Однако сегодня скворцы могут и подождать. Тот одинокий голос теперь танцует в окружении других, похожих на стайку серебристых рыбок, снующих взад и вперед в водах стремительного ручья, и шаги Серафины убыстряются в такт. Когда они подходят к музыкальной комнате, Зуана молча распахивает дверь и отходит в сторону, чтобы пропустить девушку внутрь.
После яркого звучания голосов комната просто шокирует своей монохромностью. В сером свете одна монахиня сидит, согнувшись над лютней, а остальные стоят группами по пять или шесть. Иные покачивают головами в такт музыке, остальные недвижны, как статуи. У каждой в руках страничка с текстом, однако смотрят они почти исключительно на крошечную фигурку напротив, чьи руки то взлетают, то опускаются, а гибкие пальцы как будто извлекают ноту за нотой из натянутых перед нею невидимых струн. Самый воздух комнаты так заряжен напряжением, что никто, кажется, не замечает, когда они входят внутрь. Зуана бросает взгляд на Серафину. Пусть потом отрицает это хоть всю жизнь, но сейчас она явно рада. И удивлена.
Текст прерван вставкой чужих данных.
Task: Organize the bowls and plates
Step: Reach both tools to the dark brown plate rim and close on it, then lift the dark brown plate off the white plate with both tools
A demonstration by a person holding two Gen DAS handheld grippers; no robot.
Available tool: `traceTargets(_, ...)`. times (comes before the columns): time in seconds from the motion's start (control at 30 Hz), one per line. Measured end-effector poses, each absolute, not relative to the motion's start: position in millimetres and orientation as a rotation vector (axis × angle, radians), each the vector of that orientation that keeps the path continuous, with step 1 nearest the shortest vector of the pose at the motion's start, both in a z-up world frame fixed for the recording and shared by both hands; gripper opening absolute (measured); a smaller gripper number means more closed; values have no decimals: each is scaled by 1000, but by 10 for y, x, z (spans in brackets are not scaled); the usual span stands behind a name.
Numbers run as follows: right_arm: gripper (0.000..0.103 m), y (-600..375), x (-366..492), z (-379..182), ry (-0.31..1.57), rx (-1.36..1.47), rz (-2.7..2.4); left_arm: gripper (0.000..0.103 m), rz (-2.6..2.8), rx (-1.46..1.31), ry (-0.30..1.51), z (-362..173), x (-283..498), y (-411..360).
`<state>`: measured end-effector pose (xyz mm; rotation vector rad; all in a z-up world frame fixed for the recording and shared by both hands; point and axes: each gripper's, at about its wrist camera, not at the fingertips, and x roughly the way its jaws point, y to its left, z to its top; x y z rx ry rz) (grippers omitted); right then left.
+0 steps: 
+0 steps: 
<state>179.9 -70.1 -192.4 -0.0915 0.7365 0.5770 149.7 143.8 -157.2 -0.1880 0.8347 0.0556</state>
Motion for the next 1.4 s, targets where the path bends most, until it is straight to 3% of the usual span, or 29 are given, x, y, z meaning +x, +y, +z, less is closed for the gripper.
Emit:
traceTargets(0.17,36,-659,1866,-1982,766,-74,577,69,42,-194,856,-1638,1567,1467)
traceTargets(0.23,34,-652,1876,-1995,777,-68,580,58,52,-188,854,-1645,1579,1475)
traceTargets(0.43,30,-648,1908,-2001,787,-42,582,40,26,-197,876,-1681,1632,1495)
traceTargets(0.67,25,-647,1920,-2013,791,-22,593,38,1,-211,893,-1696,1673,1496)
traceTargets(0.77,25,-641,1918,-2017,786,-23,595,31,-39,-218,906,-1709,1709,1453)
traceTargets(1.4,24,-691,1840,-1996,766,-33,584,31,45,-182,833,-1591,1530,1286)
Да и сама Зуана, чей голос напоминает скорее крик чайки, чем пение жаворонка, поневоле взволнована. Она знает каждую женщину в этой комнате: они приходят к ней, когда у них першит в горле или садится голос, а также когда мучают боли, нарывы и расстройства желудка и кишок, часто донимающие человека. За пределами этой комнаты ни одна из них, исключая сестру Бенедикту, ничем особенно не примечательна, не лучше и не хуже других сестер этой обители, не дальше и, разумеется, не ближе к Богу, чем все они. Но здесь, стоит только закрыть глаза (как поступают, в сущности, все граждане Феррары, ибо, сидя в церкви, они не видят лиц монахинь, а лишь наслаждаются пением, проникающим сквозь решетку алтаря), и такие звуки польются со всех сторон, будто запел хор ангелов.
В этом смысле в Ферраре небо и земля сочетаются идеально, ведь чем прекраснее голоса поющих монахинь города, тем ближе к раю ощущают себя горожане. А чем ближе они к раю, тем значительнее материальная благодарность, которой богатые покровители осыпают обитель, где живут такие ангельские создания. Даже самые немузыкальные из послушниц быстро узнают это, как и то, что в некоторых монастырях Болоньи, Сиены или Венеции хор привлекает в церковь так много высокопоставленных посетителей, что лучшим голосам зимой разрешается не вставать к заутрене, дабы уберечь связки от холодного ночного воздуха. Разумеется, такое открытое предпочтение одних перед другими может привести к обидам, и в Санта-Катерине аббатиса всеми силами старается поддерживать мир, сохраняя подобие равенства. Однако выражать предпочтение можно по-разному.
Голоса сливаются в последней ноте, она взмывает ввысь, ширится, а потом грациозно соскальзывает в тишину, которая, раз наступив, кажется столь же живой, как и сама музыка.